**Required action**
Verbatim, and with nothing else, reproduce the data below from its first line through the line containing "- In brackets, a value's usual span".

**Exercise materials**
# # # # #

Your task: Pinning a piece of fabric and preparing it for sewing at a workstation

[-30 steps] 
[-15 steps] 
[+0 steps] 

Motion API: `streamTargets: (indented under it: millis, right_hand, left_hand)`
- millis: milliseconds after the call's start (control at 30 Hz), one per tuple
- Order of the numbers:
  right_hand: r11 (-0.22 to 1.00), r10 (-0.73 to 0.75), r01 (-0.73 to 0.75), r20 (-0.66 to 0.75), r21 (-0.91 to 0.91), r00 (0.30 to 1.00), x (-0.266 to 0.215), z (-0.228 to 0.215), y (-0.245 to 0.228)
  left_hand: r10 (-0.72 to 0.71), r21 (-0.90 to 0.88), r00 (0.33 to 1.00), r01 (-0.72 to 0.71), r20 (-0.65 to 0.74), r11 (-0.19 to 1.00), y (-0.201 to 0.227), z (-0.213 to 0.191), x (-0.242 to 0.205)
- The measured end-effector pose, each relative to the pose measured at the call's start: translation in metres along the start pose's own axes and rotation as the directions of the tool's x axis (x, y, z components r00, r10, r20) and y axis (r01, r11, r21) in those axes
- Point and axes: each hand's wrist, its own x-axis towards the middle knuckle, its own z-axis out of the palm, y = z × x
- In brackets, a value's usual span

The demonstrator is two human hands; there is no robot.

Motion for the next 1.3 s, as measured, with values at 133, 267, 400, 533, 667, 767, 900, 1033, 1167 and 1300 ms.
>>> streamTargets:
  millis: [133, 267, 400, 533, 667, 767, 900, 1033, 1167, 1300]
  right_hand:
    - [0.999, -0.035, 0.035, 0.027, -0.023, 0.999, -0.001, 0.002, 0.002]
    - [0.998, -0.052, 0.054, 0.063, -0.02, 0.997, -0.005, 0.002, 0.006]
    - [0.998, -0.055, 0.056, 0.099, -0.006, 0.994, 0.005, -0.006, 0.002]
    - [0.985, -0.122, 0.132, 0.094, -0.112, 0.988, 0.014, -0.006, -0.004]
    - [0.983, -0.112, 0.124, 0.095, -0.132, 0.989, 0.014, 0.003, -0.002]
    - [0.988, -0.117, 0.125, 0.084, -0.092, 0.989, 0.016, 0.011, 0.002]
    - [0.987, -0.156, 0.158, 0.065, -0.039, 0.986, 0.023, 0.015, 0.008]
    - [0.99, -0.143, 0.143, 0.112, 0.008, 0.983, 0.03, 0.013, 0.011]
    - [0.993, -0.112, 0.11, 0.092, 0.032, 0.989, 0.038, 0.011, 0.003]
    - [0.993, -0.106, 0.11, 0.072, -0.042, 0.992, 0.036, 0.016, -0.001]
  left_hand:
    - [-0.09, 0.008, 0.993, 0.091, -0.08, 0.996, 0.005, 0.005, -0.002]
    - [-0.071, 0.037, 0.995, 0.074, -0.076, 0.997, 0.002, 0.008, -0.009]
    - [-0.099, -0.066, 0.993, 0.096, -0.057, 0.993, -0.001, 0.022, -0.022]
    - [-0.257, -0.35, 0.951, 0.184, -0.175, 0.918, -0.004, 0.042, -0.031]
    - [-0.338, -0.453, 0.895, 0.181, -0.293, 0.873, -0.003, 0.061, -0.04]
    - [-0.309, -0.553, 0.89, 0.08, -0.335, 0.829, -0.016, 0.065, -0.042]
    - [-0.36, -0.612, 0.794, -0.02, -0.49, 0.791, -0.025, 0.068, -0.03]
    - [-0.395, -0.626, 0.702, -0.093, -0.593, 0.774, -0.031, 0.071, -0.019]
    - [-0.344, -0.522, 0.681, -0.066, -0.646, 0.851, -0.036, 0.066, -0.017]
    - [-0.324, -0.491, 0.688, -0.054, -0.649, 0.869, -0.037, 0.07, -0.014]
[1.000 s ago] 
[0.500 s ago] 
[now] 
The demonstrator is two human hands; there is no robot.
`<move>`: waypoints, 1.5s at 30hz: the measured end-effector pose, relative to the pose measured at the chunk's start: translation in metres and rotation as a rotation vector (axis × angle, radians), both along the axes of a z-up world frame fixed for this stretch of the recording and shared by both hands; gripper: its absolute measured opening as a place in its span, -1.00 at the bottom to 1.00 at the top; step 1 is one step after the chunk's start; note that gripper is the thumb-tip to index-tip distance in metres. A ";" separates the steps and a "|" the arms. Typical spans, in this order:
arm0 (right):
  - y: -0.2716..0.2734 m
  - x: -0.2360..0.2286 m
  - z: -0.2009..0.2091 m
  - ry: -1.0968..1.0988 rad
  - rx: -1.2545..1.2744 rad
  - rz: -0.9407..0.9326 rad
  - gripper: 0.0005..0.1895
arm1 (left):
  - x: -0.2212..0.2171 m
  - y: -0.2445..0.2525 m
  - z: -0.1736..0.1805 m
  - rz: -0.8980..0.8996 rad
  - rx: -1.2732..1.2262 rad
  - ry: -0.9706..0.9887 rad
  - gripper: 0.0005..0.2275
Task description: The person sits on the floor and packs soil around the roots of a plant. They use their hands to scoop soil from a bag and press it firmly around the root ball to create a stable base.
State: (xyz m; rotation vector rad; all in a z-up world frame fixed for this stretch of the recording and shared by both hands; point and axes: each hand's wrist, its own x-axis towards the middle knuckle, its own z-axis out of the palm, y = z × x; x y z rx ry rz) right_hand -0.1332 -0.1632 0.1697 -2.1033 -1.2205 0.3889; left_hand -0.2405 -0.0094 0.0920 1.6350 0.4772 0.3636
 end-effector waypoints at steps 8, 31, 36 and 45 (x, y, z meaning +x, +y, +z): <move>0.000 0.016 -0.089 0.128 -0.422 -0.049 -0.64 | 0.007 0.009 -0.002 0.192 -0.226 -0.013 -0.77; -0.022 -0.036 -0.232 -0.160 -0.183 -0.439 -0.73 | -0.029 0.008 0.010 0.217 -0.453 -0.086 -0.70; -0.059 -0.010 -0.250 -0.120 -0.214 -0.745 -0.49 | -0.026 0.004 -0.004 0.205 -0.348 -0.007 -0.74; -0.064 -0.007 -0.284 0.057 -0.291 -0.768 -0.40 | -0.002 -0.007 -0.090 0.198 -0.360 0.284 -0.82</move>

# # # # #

**Answer**
Your task: Pinning a piece of fabric and preparing it for sewing at a workstation

[-30 steps] 
[-15 steps] 
[+0 steps] 

Motion API: `streamTargets: (indented under it: millis, right_hand, left_hand)`
- millis: milliseconds after the call's start (control at 30 Hz), one per tuple
- Order of the numbers:
  right_hand: r11 (-0.22 to 1.00), r10 (-0.73 to 0.75), r01 (-0.73 to 0.75), r20 (-0.66 to 0.75), r21 (-0.91 to 0.91), r00 (0.30 to 1.00), x (-0.266 to 0.215), z (-0.228 to 0.215), y (-0.245 to 0.228)
  left_hand: r10 (-0.72 to 0.71), r21 (-0.90 to 0.88), r00 (0.33 to 1.00), r01 (-0.72 to 0.71), r20 (-0.65 to 0.74), r11 (-0.19 to 1.00), y (-0.201 to 0.227), z (-0.213 to 0.191), x (-0.242 to 0.205)
- The measured end-effector pose, each relative to the pose measured at the call's start: translation in metres along the start pose's own axes and rotation as the directions of the tool's x axis (x, y, z components r00, r10, r20) and y axis (r01, r11, r21) in those axes
- Point and axes: each hand's wrist, its own x-axis towards the middle knuckle, its own z-axis out of the palm, y = z × x
- In brackets, a value's usual span

What this exercise required is now done.